The sound was a deep, grinding roar that shook the very ground, followed by screams that were sharp and immediate. A section of the newly raised western wall, a quarter-mile from the palace complex, had collapsed. A plume of dust, like the brown ghost of the fallen structure, rose into the sky.

They arrived at a scene of utter chaos. A residential sector was buried under tons of shattered mud-brick. The air was thick with dust and the wails of grief and desperate shouts for help from those trapped within.

King Kur's face was a mask of cold, focused fury. He immediately summoned the foreman of that section.

"The mixture was flawed!" the man stammered, trembling before his ruler's wrath. "The straw binder was not to specification! I take full responsibility—"

Lagnun spoke without looking up from a small wax tablet he was already sketching corrections on. "The tensile strength of the bricks from that batch was 18.3% below design tolerance," he stated, his voice devoid of blame or anger. It was a simple, clinical statement of fact. "The structural failure was inevitable."

King Kur cut him off with a sharp gesture. He was not looking at the foreman, but at the collapse, his mind already calculating the political and strategic damage. "The structural integrity of the entire western defensive line is compromised. This sector is a cancer. It must be cauterized." He turned to his captain of the guard. "Quarantine the area. No one in or out. We will contain the damage, then demolish the entire sector and rebuild from the foundation. The design must be pure."

The captain nodded, already moving to cordon off the area with his guards, their faces stoic as they ignored the desperate cries from within the rubble.

Lagnun gave a slight, almost imperceptible nod. The demolition and rebuild were, from a purely engineering and logistical standpoint, the most efficient solution.

Enki felt the order like a physical blow to his chest. "They are your people," he said, his voice tight with a disbelief that was both ancient and fresh. "There are families in there. Children. You would bury them alive for the sake of your 'design'?"
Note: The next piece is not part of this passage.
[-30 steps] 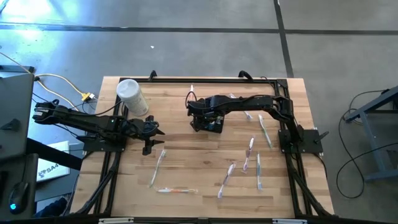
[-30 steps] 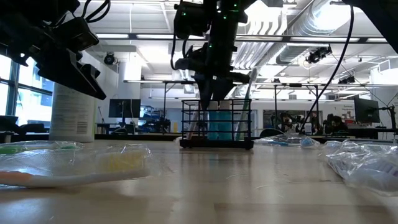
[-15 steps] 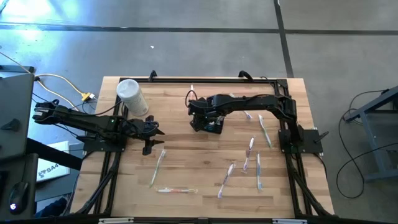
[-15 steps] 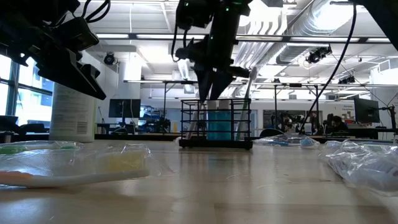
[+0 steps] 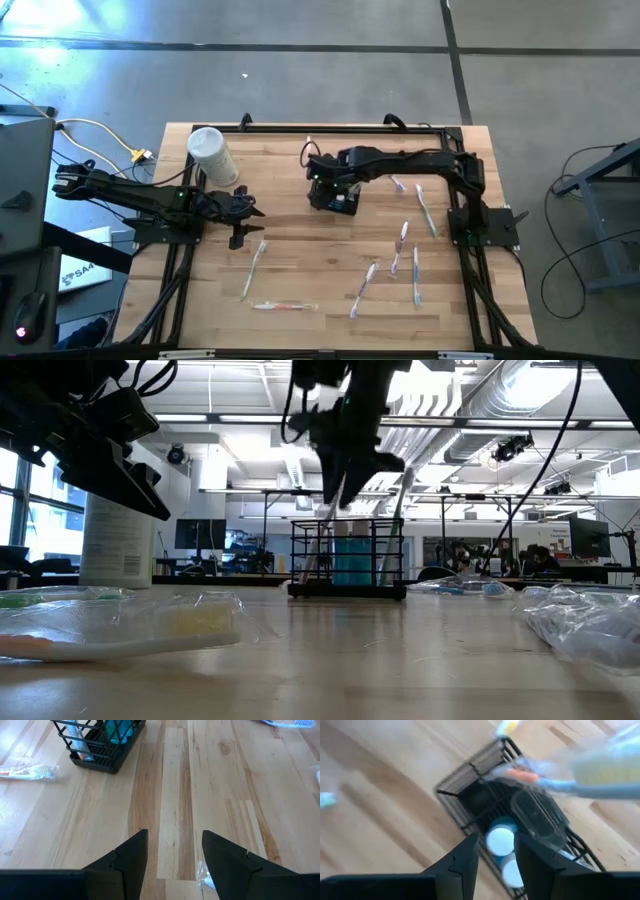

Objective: Pick & Place toothbrushing station
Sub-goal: Put the bottom blue toothbrush into the mesh organizer

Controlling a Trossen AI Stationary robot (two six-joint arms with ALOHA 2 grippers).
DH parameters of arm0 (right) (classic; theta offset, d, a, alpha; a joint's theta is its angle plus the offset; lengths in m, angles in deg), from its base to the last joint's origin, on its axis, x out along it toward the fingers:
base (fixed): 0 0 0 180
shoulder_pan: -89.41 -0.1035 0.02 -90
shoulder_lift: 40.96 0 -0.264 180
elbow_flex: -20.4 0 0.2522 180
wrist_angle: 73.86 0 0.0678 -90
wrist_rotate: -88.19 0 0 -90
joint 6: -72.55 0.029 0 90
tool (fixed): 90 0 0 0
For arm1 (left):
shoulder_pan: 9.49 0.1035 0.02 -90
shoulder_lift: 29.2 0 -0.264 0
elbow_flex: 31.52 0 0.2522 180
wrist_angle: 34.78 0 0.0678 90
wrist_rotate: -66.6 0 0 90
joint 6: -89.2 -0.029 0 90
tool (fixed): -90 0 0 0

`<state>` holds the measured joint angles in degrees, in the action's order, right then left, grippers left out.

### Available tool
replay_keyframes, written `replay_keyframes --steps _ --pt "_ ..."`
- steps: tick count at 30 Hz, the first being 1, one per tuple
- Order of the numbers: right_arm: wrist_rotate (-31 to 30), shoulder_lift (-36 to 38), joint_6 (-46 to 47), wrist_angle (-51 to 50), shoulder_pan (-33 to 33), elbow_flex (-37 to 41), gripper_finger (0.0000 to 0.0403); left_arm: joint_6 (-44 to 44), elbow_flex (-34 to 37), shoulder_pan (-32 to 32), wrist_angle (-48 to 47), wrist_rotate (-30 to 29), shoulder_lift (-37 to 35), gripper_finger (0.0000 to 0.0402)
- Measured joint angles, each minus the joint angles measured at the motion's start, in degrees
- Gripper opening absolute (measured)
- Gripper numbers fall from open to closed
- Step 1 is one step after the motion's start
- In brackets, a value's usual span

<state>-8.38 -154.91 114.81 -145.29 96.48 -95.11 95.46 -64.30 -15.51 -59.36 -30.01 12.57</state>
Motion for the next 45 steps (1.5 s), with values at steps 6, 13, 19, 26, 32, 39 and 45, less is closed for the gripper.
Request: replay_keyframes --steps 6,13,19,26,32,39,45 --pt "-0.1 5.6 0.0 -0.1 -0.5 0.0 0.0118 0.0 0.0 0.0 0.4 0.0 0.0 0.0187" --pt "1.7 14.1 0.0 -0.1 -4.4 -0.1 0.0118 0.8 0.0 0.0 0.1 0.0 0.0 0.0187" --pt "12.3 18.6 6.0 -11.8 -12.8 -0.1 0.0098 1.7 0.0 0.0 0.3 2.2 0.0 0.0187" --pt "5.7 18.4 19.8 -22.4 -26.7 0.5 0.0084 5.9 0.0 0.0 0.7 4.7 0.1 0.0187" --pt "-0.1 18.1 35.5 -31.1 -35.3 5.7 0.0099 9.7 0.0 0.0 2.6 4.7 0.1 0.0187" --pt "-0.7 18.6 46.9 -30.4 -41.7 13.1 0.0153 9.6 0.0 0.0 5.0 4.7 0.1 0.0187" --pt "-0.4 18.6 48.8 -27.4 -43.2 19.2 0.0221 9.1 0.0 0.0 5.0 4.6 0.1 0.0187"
Kur finally looked at him, his eyes utterly devoid of empathy, reflecting only cold logic. "To save the body, one must sometimes cauterize a wound. The few are sacrificed for the stability of the whole. It is the first principle of triage. It is the first principle of statecraft. It is logical."

It was the most horrifying thing Enki had ever heard. This was his first true moral precipice. To obey was to become Kur. To defy him was to declare war.